### Exercise goal
Make a verbatim copy of all the records.

### Dataset

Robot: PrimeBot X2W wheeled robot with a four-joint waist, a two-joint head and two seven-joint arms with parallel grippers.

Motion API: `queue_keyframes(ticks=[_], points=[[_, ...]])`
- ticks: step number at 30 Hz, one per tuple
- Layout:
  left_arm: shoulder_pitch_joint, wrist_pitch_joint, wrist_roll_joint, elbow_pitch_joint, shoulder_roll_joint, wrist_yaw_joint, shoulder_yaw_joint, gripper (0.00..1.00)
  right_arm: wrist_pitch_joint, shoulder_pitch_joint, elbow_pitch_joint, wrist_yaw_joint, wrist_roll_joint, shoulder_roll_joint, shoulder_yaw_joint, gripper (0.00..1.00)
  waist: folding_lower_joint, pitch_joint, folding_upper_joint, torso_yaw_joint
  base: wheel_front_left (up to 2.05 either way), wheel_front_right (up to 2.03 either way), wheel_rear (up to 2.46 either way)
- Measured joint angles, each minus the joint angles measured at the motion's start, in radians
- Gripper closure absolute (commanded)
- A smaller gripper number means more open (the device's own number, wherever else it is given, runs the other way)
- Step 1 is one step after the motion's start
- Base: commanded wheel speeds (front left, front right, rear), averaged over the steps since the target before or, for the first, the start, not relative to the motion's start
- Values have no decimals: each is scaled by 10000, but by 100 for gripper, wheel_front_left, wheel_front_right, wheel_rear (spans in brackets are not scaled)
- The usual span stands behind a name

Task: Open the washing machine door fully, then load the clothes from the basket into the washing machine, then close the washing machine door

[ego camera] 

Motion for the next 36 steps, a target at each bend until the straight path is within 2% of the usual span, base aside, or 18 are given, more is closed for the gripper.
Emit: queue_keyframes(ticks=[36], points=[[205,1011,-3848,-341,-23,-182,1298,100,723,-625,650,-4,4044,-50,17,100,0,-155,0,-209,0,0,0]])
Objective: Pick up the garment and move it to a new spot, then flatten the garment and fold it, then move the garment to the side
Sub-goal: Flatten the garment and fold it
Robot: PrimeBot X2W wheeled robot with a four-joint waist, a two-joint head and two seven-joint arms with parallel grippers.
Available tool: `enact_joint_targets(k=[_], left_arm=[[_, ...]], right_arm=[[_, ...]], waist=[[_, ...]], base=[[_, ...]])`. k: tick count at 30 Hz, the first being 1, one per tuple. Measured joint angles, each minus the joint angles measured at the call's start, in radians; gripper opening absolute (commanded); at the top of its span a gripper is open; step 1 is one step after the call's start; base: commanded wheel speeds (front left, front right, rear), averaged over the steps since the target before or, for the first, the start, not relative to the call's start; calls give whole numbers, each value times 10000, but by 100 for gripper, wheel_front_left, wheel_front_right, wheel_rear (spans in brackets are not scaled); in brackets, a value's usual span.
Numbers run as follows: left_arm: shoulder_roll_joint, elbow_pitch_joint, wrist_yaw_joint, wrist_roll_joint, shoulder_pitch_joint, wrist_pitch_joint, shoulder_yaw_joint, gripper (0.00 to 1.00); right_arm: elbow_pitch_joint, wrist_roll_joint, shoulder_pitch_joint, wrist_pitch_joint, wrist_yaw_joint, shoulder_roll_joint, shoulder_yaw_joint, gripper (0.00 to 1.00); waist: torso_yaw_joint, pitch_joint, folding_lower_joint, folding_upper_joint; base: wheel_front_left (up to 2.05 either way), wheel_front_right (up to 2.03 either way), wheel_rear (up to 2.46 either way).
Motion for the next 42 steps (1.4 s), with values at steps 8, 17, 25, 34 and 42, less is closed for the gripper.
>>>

### Task response
Robot: PrimeBot X2W wheeled robot with a four-joint waist, a two-joint head and two seven-joint arms with parallel grippers.

Motion API: `queue_keyframes(ticks=[_], points=[[_, ...]])`
- ticks: step number at 30 Hz, one per tuple
- Layout:
  left_arm: shoulder_pitch_joint, wrist_pitch_joint, wrist_roll_joint, elbow_pitch_joint, shoulder_roll_joint, wrist_yaw_joint, shoulder_yaw_joint, gripper (0.00..1.00)
  right_arm: wrist_pitch_joint, shoulder_pitch_joint, elbow_pitch_joint, wrist_yaw_joint, wrist_roll_joint, shoulder_roll_joint, shoulder_yaw_joint, gripper (0.00..1.00)
  waist: folding_lower_joint, pitch_joint, folding_upper_joint, torso_yaw_joint
  base: wheel_front_left (up to 2.05 either way), wheel_front_right (up to 2.03 either way), wheel_rear (up to 2.46 either way)
- Measured joint angles, each minus the joint angles measured at the motion's start, in radians
- Gripper closure absolute (commanded)
- A smaller gripper number means more open (the device's own number, wherever else it is given, runs the other way)
- Step 1 is one step after the motion's start
- Base: commanded wheel speeds (front left, front right, rear), averaged over the steps since the target before or, for the first, the start, not relative to the motion's start
- Values have no decimals: each is scaled by 10000, but by 100 for gripper, wheel_front_left, wheel_front_right, wheel_rear (spans in brackets are not scaled)
- The usual span stands behind a name

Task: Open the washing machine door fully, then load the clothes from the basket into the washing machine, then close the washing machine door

[ego camera] 

Motion for the next 36 steps, a target at each bend until the straight path is within 2% of the usual span, base aside, or 18 are given, more is closed for the gripper.
Emit: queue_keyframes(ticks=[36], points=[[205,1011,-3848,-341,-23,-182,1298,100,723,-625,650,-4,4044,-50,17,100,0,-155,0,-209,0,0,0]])
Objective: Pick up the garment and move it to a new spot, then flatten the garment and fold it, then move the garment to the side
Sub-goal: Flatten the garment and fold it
Robot: PrimeBot X2W wheeled robot with a four-joint waist, a two-joint head and two seven-joint arms with parallel grippers.
Available tool: `enact_joint_targets(k=[_], left_arm=[[_, ...]], right_arm=[[_, ...]], waist=[[_, ...]], base=[[_, ...]])`. k: tick count at 30 Hz, the first being 1, one per tuple. Measured joint angles, each minus the joint angles measured at the call's start, in radians; gripper opening absolute (commanded); at the top of its span a gripper is open; step 1 is one step after the call's start; base: commanded wheel speeds (front left, front right, rear), averaged over the steps since the target before or, for the first, the start, not relative to the call's start; calls give whole numbers, each value times 10000, but by 100 for gripper, wheel_front_left, wheel_front_right, wheel_rear (spans in brackets are not scaled); in brackets, a value's usual span.
Numbers run as follows: left_arm: shoulder_roll_joint, elbow_pitch_joint, wrist_yaw_joint, wrist_roll_joint, shoulder_pitch_joint, wrist_pitch_joint, shoulder_yaw_joint, gripper (0.00 to 1.00); right_arm: elbow_pitch_joint, wrist_roll_joint, shoulder_pitch_joint, wrist_pitch_joint, wrist_yaw_joint, shoulder_roll_joint, shoulder_yaw_joint, gripper (0.00 to 1.00); waist: torso_yaw_joint, pitch_joint, folding_lower_joint, folding_upper_joint; base: wheel_front_left (up to 2.05 either way), wheel_front_right (up to 2.03 either way), wheel_rear (up to 2.46 either way).
Motion for the next 42 steps (1.4 s), with values at steps 8, 17, 25, 34 and 42, less is closed for the gripper.
>>>

What this exercise required has been given in full.